> _ABOUT THIS TASK_: Where a line holds the word "frame", copy it from the records.
-------- GIVEN RECORDS --------
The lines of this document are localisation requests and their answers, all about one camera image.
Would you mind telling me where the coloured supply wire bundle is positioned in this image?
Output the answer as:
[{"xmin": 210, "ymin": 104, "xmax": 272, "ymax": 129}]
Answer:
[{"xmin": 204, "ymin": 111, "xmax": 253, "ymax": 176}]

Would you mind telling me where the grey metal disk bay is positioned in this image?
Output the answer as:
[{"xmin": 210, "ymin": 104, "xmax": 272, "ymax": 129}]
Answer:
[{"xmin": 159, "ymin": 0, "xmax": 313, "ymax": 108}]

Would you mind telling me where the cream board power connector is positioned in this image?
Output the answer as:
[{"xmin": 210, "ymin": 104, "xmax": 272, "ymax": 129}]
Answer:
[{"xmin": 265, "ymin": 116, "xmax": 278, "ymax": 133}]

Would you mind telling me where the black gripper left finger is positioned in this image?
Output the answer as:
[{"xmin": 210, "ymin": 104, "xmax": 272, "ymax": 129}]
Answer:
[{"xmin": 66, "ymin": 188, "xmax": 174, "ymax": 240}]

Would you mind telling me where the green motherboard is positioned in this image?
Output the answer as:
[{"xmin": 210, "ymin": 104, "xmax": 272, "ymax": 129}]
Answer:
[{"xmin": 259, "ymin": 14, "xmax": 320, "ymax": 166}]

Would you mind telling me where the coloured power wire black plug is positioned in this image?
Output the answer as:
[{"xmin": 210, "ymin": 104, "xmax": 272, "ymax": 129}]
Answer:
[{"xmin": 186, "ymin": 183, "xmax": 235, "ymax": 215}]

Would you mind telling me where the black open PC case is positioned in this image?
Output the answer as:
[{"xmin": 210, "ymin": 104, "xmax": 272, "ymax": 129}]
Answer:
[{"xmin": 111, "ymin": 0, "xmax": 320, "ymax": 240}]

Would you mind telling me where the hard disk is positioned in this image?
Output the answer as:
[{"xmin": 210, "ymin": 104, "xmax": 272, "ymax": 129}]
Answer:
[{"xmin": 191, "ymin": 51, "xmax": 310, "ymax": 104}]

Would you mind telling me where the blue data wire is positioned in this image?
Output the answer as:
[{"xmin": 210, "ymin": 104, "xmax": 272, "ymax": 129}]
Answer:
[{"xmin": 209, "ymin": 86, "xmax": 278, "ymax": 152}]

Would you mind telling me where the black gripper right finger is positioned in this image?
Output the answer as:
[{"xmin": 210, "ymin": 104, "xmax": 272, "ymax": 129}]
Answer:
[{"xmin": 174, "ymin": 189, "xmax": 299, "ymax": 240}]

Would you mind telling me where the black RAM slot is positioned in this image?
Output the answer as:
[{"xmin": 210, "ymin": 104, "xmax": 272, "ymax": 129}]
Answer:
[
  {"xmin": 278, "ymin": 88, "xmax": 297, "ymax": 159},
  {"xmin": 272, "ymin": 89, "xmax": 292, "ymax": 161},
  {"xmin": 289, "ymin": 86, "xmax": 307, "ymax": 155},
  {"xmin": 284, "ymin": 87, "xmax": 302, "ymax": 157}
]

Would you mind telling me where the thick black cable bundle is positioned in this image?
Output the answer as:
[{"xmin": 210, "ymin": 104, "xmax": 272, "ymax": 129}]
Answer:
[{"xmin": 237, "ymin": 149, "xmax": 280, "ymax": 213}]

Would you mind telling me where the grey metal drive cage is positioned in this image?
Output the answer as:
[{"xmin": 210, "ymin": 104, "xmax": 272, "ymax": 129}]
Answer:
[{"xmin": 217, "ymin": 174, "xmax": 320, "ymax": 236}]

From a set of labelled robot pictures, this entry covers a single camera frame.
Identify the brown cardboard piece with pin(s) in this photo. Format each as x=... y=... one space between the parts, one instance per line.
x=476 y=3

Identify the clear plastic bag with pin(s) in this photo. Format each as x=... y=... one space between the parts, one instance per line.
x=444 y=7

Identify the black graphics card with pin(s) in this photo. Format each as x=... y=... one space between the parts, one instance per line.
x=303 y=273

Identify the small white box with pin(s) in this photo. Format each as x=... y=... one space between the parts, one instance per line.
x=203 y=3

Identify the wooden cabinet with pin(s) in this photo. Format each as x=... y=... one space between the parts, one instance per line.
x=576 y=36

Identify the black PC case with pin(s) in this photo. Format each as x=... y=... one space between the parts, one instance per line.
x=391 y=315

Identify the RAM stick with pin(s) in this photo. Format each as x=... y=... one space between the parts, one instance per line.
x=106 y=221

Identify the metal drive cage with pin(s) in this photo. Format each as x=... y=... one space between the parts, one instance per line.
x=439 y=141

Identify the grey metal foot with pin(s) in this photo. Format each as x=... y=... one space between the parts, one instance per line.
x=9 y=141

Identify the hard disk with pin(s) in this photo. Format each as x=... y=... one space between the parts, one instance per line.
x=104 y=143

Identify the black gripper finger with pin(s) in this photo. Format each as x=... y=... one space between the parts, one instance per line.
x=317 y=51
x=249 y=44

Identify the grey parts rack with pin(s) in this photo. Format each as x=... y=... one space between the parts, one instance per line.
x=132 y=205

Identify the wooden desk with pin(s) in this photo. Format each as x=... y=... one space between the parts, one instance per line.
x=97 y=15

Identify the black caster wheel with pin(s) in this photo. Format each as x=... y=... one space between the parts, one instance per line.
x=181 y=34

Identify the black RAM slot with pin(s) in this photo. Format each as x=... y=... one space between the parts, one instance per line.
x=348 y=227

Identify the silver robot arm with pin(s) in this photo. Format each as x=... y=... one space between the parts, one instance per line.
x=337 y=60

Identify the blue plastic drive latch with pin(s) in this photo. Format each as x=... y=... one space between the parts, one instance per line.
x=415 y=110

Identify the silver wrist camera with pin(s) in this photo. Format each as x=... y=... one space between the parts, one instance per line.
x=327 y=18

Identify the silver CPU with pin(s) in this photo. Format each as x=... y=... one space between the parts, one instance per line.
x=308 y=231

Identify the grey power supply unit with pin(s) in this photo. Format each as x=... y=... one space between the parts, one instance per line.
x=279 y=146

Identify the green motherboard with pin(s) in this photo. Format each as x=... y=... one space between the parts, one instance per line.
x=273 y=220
--------
-------- GIVEN RECORDS --------
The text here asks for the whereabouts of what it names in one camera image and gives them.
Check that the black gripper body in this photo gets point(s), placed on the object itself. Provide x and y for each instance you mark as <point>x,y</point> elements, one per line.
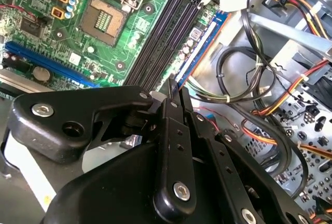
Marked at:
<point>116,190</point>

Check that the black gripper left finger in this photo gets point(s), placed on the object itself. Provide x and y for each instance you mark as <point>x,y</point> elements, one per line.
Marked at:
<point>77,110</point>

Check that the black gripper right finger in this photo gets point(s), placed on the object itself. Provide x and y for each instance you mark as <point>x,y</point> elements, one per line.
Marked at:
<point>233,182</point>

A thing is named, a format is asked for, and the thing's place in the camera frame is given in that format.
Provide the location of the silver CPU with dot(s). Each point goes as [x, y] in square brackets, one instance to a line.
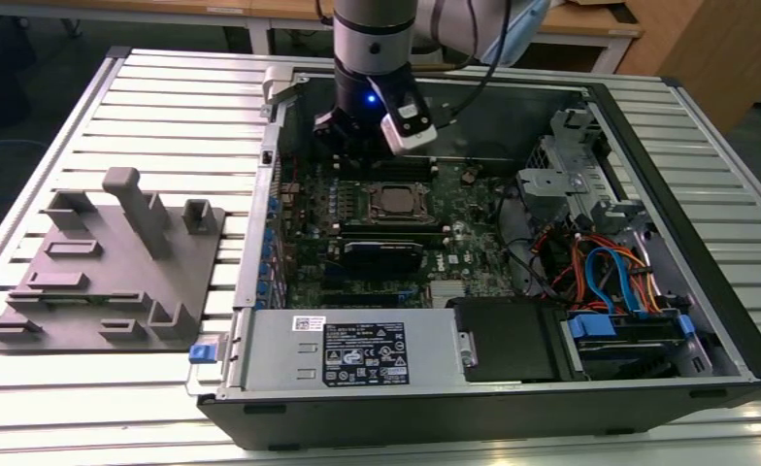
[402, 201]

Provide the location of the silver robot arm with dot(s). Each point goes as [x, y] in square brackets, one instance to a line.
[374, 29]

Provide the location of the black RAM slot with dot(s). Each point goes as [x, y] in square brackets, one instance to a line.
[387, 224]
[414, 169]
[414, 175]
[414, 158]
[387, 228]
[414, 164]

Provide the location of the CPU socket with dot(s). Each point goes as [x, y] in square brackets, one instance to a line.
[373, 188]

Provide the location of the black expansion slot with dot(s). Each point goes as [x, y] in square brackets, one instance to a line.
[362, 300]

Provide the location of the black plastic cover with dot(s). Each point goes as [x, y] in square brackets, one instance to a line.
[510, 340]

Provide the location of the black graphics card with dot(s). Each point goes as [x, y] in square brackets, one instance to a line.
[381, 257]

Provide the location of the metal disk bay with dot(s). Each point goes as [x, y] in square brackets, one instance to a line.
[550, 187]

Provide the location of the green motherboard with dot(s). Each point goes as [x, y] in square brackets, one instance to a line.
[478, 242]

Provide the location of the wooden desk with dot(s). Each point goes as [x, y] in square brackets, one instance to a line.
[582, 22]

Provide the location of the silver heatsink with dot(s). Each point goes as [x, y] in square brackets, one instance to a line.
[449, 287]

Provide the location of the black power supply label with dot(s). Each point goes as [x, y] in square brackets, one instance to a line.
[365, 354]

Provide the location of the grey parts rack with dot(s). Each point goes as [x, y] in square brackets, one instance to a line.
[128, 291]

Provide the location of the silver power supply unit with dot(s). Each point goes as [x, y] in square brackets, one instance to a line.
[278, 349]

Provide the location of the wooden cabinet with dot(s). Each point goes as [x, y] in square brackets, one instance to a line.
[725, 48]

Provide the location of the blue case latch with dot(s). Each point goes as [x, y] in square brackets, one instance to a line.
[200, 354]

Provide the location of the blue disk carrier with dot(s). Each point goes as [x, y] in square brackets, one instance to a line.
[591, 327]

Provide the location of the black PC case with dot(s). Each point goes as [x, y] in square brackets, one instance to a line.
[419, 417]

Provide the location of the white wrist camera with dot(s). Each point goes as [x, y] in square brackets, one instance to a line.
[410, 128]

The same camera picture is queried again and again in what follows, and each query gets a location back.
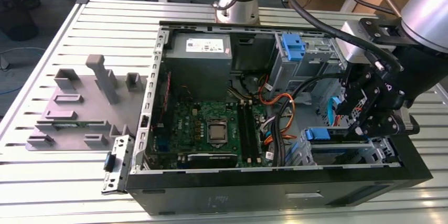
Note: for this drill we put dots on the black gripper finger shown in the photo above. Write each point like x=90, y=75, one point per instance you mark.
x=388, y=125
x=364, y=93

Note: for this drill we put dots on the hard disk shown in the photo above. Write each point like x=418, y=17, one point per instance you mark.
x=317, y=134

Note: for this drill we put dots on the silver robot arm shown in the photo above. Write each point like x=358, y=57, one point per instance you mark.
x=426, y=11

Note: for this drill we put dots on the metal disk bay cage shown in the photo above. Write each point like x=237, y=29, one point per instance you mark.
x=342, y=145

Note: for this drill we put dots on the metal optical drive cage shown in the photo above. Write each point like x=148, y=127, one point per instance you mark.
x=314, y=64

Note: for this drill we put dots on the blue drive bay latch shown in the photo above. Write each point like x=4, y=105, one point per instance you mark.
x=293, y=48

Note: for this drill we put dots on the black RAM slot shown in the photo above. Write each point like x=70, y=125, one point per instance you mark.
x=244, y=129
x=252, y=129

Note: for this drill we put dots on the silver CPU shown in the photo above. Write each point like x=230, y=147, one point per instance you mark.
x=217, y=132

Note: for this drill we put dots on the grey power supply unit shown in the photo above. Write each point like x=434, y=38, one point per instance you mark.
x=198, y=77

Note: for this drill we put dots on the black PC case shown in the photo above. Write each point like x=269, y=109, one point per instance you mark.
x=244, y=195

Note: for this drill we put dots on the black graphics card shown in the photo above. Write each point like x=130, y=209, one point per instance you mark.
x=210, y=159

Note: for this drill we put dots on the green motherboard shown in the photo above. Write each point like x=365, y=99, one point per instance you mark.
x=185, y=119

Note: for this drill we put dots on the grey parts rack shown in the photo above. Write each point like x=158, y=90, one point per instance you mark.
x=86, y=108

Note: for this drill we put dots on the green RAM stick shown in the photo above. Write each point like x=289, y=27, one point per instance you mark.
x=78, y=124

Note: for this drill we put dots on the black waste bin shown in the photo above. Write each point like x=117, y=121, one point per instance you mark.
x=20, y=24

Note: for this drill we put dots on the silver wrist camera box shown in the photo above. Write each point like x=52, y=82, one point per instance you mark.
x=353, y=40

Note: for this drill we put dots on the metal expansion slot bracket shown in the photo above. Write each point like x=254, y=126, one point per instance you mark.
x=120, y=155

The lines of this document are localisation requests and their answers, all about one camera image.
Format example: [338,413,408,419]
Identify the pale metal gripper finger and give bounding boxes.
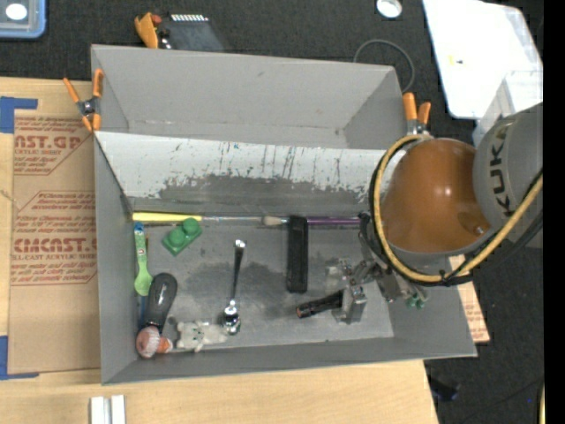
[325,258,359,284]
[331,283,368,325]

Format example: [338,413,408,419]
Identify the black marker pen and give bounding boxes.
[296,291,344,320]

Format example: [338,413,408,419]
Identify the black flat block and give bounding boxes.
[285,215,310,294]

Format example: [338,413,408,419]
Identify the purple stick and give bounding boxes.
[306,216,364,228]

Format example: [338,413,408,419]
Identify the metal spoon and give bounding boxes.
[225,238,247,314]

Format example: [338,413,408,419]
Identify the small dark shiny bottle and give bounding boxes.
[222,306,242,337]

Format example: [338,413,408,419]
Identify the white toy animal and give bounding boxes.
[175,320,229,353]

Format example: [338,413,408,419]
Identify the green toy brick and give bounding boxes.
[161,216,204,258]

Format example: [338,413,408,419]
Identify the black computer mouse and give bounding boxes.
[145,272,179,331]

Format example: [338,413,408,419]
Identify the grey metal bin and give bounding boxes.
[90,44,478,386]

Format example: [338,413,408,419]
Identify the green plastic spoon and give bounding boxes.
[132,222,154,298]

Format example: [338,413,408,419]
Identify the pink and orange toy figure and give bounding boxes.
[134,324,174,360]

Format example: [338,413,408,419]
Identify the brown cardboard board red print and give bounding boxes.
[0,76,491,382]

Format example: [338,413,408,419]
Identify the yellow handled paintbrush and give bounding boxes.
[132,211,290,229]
--------
-------- GIVEN RECORDS --------
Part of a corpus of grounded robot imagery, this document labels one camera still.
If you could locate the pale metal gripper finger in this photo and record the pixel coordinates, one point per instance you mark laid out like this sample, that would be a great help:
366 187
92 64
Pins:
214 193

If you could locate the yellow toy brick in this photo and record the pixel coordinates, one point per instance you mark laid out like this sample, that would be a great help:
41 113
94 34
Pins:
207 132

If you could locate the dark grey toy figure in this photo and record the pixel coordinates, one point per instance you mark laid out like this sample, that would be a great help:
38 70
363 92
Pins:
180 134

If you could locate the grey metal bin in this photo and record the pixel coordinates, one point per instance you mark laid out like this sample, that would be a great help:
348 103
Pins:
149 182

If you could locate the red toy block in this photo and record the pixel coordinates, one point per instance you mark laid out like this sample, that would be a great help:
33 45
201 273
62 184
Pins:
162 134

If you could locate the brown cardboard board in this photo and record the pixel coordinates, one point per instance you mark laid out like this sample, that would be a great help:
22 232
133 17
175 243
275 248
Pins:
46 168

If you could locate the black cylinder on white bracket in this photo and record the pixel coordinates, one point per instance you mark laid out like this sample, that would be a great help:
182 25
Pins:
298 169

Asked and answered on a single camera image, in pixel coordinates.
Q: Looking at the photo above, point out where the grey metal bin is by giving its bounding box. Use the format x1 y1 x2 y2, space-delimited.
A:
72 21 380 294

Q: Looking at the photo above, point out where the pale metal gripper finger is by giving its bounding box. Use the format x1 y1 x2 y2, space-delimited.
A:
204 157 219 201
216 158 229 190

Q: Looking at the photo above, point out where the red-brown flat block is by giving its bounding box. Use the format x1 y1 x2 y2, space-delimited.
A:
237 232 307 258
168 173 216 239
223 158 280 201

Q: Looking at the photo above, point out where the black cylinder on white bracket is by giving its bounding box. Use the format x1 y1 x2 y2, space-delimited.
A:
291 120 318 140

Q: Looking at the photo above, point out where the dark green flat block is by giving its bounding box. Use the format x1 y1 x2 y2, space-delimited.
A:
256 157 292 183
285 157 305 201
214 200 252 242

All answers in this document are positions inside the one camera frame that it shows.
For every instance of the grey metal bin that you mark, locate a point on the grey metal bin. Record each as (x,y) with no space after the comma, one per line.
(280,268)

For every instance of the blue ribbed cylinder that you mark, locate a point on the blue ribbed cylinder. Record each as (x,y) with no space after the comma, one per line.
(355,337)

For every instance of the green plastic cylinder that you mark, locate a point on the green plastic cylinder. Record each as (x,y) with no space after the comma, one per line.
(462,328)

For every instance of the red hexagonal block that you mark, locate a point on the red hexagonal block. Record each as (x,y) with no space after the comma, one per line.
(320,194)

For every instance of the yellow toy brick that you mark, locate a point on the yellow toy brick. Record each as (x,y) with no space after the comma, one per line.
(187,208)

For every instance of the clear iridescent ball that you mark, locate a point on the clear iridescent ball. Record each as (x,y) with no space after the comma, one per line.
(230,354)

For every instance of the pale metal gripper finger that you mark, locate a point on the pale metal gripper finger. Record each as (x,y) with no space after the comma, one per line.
--------
> _TASK ANSWER_:
From a set of labelled robot pictures, this entry covers a single camera frame.
A thing is named, a format is asked for, and the thing's place in the camera frame is given in that format.
All answers in this document are positions inside the one camera frame that it shows.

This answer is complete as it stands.